These were photographs once taken of all students, ostensibly for health reasons connected with posture. As was revealed decades later, the photographs had been ordered in cooperation with a dubious sociological study done independently of the school, which purported to connect body types with intelligence (such as can be discerned from freshmen). These so-called posture pictures were not unique to Wellesley, nor to female colleges; Ivy League colleges, then all-male institutions, also mandated them.
The "uh-oh" is that the female photographs were taken nearly nude, and the male ones entirely so. Whatever effect this had on the posture, knowing that revealing photographs of oneself are out there somewhere beyond one's control ought to teach humility.
If people now want to laugh at the 1950s in general, as it seems they often do, and at Wellesley College in particular, Miss Manners would have thought this provided ample material. The fact that at the time it produced jokes, rather than protests, could illustrate the standard thesis that everyone then was gridlocked into conformity. And think of the visuals, starring innumerable current dignitaries.
But no. The new film with this thesis, "Mona Lisa Smile," passes up mentioning posture pictures for something more shocking: a scene purporting to show Wellesley students taking a course in, of all things, etiquette (and never mind that today's students of both genders are actively seeking remedial etiquette instruction).

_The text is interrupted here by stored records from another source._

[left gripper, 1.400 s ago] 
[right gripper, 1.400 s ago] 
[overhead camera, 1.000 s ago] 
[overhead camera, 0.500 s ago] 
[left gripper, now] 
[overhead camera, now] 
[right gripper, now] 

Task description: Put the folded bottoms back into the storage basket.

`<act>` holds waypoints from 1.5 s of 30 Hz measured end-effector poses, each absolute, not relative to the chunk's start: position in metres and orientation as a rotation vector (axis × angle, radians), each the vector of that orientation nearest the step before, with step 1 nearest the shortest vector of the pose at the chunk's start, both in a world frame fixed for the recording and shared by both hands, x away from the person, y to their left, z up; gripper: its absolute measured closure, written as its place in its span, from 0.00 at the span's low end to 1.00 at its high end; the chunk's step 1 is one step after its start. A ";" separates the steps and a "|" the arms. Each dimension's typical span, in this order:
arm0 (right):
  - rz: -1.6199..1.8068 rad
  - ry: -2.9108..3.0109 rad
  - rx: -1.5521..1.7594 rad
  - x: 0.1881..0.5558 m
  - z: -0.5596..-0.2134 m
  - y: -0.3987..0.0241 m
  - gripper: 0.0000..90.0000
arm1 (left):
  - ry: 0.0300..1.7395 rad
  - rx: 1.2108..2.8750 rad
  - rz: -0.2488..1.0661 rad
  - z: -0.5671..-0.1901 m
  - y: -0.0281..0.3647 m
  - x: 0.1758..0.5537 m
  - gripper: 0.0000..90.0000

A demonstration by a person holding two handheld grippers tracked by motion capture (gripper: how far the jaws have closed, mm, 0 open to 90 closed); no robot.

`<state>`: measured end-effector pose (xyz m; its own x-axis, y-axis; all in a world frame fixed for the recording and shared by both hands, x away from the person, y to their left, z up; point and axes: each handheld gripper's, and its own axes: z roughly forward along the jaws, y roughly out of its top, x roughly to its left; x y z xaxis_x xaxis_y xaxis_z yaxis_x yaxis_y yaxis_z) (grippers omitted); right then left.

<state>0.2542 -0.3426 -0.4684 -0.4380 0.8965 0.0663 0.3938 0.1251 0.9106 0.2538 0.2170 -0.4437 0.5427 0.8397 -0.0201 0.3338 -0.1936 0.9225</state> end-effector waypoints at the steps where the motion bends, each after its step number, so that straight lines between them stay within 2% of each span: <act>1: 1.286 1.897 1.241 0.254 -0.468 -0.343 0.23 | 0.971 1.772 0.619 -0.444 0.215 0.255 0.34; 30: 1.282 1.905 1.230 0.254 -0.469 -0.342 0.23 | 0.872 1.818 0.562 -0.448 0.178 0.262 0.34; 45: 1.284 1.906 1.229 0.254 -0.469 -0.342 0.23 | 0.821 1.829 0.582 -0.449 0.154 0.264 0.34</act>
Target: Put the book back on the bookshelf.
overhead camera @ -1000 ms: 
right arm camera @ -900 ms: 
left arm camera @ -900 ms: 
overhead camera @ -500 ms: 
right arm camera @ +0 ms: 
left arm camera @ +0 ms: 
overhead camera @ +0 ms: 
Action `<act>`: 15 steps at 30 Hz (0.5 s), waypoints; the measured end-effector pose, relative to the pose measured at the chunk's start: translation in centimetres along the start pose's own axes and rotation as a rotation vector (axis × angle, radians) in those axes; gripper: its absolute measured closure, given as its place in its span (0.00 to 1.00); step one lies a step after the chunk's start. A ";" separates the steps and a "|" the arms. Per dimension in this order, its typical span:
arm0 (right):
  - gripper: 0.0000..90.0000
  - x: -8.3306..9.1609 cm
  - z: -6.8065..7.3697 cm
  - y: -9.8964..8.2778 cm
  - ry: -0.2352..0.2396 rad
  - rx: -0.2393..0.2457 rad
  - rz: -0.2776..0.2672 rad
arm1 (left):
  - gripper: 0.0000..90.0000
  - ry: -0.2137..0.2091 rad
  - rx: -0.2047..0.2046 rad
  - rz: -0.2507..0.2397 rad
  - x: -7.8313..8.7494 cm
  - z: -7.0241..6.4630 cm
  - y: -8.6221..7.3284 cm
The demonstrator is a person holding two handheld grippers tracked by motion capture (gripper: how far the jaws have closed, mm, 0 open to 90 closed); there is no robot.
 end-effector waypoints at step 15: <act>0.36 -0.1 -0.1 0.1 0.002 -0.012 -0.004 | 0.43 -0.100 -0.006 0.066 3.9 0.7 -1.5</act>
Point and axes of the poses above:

But Wellesley did not teach etiquette. Miss Manners was there at the time, and you had better believe that she would have noticed. Even Posture and Relaxation, which served as a cover for the posture pictures, was only a mini-course in the Physical Education department, not -- more's the pity -- an area of study in which she could have captured high honors.
For one thing, the practice of etiquette is not an academic subject (nor, by Wellesley's standards, was journalism, another field into which Miss Manners later fell headfirst). The history and theory of manners are academic subjects, but even now few academics understand this element of philosophy, history, anthropology, sociology and literature.
For another thing, it would have been superfluous, as all the students, not just prissy Miss Manners, knew basic etiquette. This was not because they attended an expensive school, but because etiquette was something all children had to suffer through at home.
Innocent of the history of etiquette, the film is rife with anachronisms. Students were given the dignity of being addressed by title and surname, and faculty eschewed the title of "doctor," since their doctorates were taken for granted. "Poise" was a word associated with beauty contests, which were disdained; the term "gracious living" was said as a joke.
More deeply, the film fails to question the assumption that female students were at Wellesley to pursue marriage, when accomplishing this required an exactly equal number of males with the same goal. Whether they first establish their families and then build their careers, as then, or reverse the order, as now, does not strike Miss Manners as much of a change.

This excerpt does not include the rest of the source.